Hallowiener (a prelude)

Littlest Ghast

This year Ralph and I surpassed all previous records in ingenuity, speed, and thrift where the kids’ costumes were concerned (a major departure from my more ambitious efforts in previous years). Pheonix wanted to be Death – she made this selection a while ago. I made her hooded robe and applied her makeup; Ralph made Nels’ ghast costume and Phoenix’s scythe – and we did all this after Phoenix’s soccer game this AM so we could be ready for the Haunted Halloween downtown Trick or Treat. We spent about $30 all in all, had a wonderful time, and, most importantly, our kids were thrilled. (better pictures of Phoenix tomorrow, promise)

Sasha, Phoenix, Nels, & Patrick

What’s a “ghast”? Nels is glad you asked. A “ghast” is a new MOB or “bad guy” or whatever you want to call it in his (current) favorite game Minecraft. Not only is his costume that of a character in a video game, it’s actually a character in a Halloween update, which was then released today (instead of tomorrow) – we discovered this upon coming home from the downtown Trick or Treat. Nels has been more pleased than anything how all of this has gone down.  The best part is trick or treating downtown today when grownups say, “OOOoooh we have a skeleton, a ninja, a princess, and a…” and then they stare, smiling with vacant wide-eyes, at my son. Who beams back and says, “A ghast!” and then explains it all. Every time.

Here he is, using the costume as a windbreak on the last leg of our tour (& no, he can’t lift his arms in the costume, but he is fine with that):

Chilly Ghast

So yeah, today was just the Halloween downtown trick or treating business (full Flickr tagset here). Two friends asked themselves along and we all braved the rain.

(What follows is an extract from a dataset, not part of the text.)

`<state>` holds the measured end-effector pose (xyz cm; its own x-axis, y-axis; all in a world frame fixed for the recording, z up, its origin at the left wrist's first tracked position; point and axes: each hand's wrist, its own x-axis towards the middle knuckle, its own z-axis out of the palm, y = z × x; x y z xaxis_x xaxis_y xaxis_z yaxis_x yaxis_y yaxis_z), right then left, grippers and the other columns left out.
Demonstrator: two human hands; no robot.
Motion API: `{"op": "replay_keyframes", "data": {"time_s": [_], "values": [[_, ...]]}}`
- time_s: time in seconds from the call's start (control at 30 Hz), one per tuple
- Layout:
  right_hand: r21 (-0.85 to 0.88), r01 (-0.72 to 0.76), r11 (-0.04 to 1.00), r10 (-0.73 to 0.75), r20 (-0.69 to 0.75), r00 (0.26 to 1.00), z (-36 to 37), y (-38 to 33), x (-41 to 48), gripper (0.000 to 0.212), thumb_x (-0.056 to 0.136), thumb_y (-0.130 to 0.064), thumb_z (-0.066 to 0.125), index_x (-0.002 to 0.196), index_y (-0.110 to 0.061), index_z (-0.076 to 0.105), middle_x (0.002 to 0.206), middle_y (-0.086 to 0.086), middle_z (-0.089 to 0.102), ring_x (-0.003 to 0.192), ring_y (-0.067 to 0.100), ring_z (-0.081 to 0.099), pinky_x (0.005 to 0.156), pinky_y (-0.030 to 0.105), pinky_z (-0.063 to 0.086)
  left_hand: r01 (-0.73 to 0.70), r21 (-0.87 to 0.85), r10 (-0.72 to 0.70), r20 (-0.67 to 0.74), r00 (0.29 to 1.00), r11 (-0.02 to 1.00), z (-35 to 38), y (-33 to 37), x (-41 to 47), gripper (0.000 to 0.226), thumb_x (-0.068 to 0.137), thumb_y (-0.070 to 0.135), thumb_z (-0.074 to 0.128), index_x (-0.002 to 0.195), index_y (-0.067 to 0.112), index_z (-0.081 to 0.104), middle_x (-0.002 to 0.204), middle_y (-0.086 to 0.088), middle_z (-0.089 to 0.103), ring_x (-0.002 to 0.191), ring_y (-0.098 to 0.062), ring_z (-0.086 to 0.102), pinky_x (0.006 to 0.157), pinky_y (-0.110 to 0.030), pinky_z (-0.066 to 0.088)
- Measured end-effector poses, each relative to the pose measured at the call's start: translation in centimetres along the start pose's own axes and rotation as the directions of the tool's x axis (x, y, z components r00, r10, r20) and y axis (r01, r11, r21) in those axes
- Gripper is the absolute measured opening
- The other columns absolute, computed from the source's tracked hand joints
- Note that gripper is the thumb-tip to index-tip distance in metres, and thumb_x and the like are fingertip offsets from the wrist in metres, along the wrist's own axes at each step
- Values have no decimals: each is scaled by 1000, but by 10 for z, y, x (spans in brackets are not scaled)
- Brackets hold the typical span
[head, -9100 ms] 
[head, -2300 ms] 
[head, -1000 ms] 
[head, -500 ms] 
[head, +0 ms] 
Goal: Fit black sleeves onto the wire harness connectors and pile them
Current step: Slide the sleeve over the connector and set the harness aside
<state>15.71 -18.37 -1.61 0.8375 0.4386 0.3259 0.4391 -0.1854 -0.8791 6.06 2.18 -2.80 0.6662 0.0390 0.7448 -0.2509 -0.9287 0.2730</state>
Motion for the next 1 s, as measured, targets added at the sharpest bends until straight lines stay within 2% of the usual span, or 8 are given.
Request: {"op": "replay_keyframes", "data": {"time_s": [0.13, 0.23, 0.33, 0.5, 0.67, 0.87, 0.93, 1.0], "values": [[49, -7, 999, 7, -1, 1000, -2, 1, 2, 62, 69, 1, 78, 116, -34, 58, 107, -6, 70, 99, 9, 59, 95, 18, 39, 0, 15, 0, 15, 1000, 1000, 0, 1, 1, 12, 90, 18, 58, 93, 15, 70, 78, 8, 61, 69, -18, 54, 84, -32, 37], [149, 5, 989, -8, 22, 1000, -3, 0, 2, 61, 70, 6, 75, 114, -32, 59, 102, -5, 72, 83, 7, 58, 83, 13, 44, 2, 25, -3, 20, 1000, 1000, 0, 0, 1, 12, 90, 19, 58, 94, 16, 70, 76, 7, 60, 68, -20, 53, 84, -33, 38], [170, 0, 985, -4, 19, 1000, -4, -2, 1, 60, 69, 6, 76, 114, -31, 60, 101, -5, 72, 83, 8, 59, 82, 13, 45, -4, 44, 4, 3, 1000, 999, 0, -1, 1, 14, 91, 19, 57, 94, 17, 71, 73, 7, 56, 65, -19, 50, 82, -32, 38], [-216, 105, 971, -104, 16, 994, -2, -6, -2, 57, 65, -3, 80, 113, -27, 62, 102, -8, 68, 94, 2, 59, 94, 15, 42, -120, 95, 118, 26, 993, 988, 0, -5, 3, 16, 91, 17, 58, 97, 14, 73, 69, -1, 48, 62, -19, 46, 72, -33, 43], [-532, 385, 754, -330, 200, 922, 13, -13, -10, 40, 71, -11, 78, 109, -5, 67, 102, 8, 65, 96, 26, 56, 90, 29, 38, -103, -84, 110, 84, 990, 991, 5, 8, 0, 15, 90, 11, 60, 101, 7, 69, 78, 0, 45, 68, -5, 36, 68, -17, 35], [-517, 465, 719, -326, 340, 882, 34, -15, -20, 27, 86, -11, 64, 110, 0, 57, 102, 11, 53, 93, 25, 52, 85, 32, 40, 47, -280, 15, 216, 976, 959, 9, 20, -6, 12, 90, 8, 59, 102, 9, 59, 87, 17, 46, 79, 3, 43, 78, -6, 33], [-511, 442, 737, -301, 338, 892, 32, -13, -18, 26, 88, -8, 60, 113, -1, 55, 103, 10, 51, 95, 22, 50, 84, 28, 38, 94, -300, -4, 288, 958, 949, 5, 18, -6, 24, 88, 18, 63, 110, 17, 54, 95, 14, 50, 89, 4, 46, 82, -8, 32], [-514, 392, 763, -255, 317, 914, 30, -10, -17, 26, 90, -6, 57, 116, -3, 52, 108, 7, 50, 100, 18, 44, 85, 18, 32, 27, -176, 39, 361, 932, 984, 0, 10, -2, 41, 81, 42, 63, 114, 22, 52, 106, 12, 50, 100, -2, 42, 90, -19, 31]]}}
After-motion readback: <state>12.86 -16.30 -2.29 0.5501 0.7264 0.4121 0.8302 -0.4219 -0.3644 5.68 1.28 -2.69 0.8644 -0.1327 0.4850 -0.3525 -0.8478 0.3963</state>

Tomorrow’s the real event! Nels came home and had one piece of candy then asked me to make broccoli for dinner. Phoenix ate about a bucket’s-worth of confectionery.

It was wonderful to see so many grownups and children mingling so happily.

Hardware Store

Creepy Hand

Robin As Groucho

Some People Like To Wear Masks A Little TOO Much

But some grownups seem to enjoy themselves a little too much, if you ask me.